**** The data ****
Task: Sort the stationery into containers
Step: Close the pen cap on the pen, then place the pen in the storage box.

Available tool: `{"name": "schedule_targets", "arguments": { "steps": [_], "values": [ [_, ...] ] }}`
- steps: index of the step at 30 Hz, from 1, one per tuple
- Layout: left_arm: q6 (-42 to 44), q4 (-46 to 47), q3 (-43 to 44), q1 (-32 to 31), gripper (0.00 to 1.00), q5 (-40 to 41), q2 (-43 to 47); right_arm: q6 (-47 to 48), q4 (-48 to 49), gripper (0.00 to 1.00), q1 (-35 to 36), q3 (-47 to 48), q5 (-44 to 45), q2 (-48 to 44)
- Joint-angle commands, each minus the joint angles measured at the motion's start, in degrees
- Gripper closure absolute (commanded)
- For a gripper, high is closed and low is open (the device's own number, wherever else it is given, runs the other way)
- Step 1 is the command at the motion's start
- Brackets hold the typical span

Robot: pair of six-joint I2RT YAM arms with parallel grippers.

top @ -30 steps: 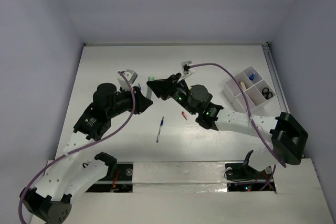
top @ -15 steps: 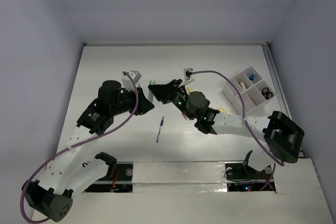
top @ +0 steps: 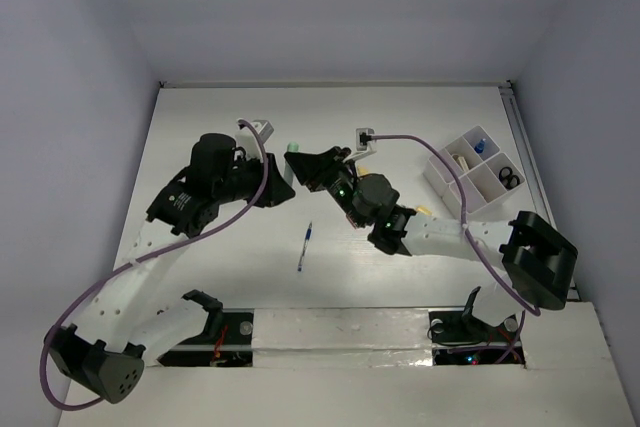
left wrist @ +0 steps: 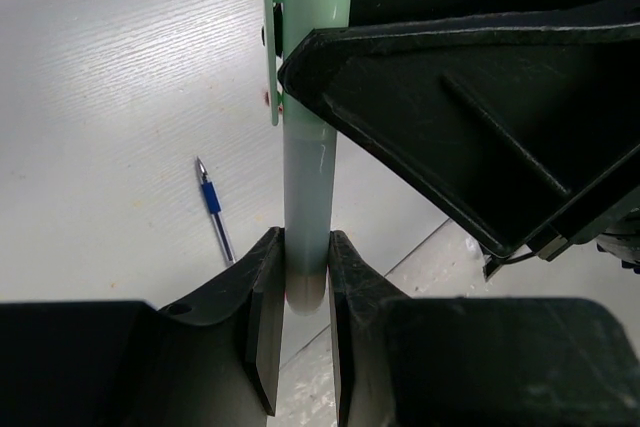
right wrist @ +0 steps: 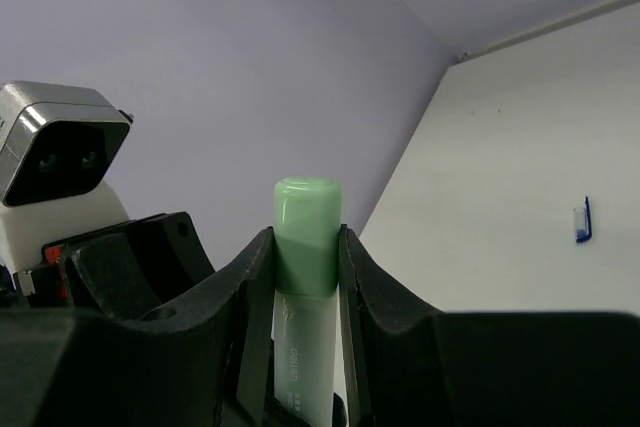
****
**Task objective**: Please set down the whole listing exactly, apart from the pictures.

**Response area**:
Task: Sort the stationery into containers
Step: Close the pen cap on the pen, then place the pen in the storage box.

Available tool: `{"name": "schedule_targets", "arguments": { "steps": [_], "values": [ [_, ...] ] }}`
- steps: index of the step at 30 Hz, from 1, one per tuple
- Layout: left_arm: q6 (-42 to 44), q4 (-46 to 47), q3 (-43 to 44), q1 (-32 to 31), gripper (0.00 to 1.00), q5 (-40 to 41), q2 (-43 to 47); right_arm: q6 (-47 to 48), q4 (-48 to 49), gripper (0.00 to 1.00), q1 (-35 to 36), q3 (-47 to 48), q5 (-44 to 45), q2 (-48 to 44)
- Joint-angle commands, each minus the joint angles measured at the motion's start, in degrees
- Gripper closure absolute (commanded)
- For a gripper, high is closed and low is open (the device's own number, wherever else it is given, runs the other way)
- Step 1 is the command at the motion's start
- Brackets hold the typical span

Robot: pair of six-joint I2RT YAM arms with parallel grippers.

top @ -30 steps: 
top @ -15 steps: 
top @ +0 steps: 
left wrist @ +0 steps: 
right wrist @ +0 steps: 

That is the complete output for this exercise.